O inverno da estilista é pautado na poética de Louise Bourgeois

A estilista irlandesa Simone Rocha é um dos nomes mais aguardados na Semana de Moda de Londres. Com pouco mais de trinta anos de idade e alguns prêmios na estante (ela foi eleita a estilista de moda feminina de 2016 pela Câmara de Moda Britânica), Simone conseguiu demonstrar em seus anos de carreira como pensar o feminino é o centro de suas criações.

A formação inicial de Simone foi em sua Dublin natal, onde cresceu em meio ao ateliê de seu pai, o também estilista John Rocha. Após terminar sua graduação, a estilista entrou para o mestrado em moda da prestigiada Central St. Martins, em Londres, mesma instituição que formou nomes como Stella McCartney, John Galliano e Alexander McQueen.

Em sua última coleção, desfilada no dia dezesseis de fevereiro, Simone Rocha mostrou em quarenta e quatro entradas a história que criou para o seu outono/inverno 2019.

Inspirada pelas dualidades do feminino, a estilista trabalhou com sobreposições de transparências, bordados e a justaposição da lingerie em contraste com vestidos fluidos.

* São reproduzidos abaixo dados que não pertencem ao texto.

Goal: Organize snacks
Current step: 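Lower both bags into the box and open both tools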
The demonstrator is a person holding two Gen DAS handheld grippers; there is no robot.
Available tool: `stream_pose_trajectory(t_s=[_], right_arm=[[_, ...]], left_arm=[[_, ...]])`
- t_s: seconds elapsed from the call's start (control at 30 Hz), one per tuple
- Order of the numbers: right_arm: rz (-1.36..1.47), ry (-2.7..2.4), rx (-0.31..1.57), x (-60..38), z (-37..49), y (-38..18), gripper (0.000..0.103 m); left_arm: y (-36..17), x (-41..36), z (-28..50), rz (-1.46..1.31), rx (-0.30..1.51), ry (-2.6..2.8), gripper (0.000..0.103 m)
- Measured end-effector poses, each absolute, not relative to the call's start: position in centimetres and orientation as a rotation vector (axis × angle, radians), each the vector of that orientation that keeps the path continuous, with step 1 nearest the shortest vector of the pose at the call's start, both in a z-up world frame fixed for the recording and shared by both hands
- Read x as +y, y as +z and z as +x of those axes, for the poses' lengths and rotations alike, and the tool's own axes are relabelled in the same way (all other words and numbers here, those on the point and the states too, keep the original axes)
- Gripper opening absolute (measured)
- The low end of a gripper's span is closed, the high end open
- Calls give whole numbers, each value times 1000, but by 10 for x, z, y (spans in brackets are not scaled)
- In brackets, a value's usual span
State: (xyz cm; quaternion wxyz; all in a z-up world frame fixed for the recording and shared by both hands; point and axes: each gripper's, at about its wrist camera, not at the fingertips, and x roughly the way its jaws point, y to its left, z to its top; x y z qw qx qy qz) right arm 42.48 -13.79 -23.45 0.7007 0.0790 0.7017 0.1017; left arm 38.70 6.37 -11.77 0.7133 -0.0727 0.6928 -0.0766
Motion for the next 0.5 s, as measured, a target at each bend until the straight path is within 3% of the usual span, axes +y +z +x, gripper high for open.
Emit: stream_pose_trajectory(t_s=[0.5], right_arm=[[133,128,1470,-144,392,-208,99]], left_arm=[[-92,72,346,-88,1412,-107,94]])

Acessórios de cabelo que se assemelhavam a coroas e sapatos de couro garantiam o contraste entre o leve e o pesado, o sonho e a realidade.

Mulheres de diferentes idades, etnias e corpos vestiam roupas que podem estar no guarda roupa de qualquer geração da mesma família. Por mais que as peças possuam uma feminilidade pueril intrínseca, a estilista constrói significados misturando texturas e tecidos, bordados e estamparia digital, afirmando que sua inspiração vem de uma mulher extremamente contemporânea.

A discussão do feminino presente no trabalho da artista francesa Louise Bourgeois ajudou Simone Rocha a construir a base gráfica e conceitual da coleção. A estampa em forma de teia de aranha foi desenvolvida em parceria com o instituto da artista falecida em 2010 e está presente em vestidos e casacos.

Vermelho, preto e branco predominam dentre as roupas, dando vez em alguns pontos a estampas florais multicoloridas, diluídas a partir das tapeçarias que Louise Bourgeois criou nos seus últimos anos de produção artística.

Assim como Louise Bourgeois, Simone Rocha faz em suas criações uma reflexão profunda sobre o papel e o poder da mulher, redesenha suas memórias e discute padrões. A moda flerta com a arte, a trama do tecido é relacionada ao humano, os sonhos e os medos são vestiveis.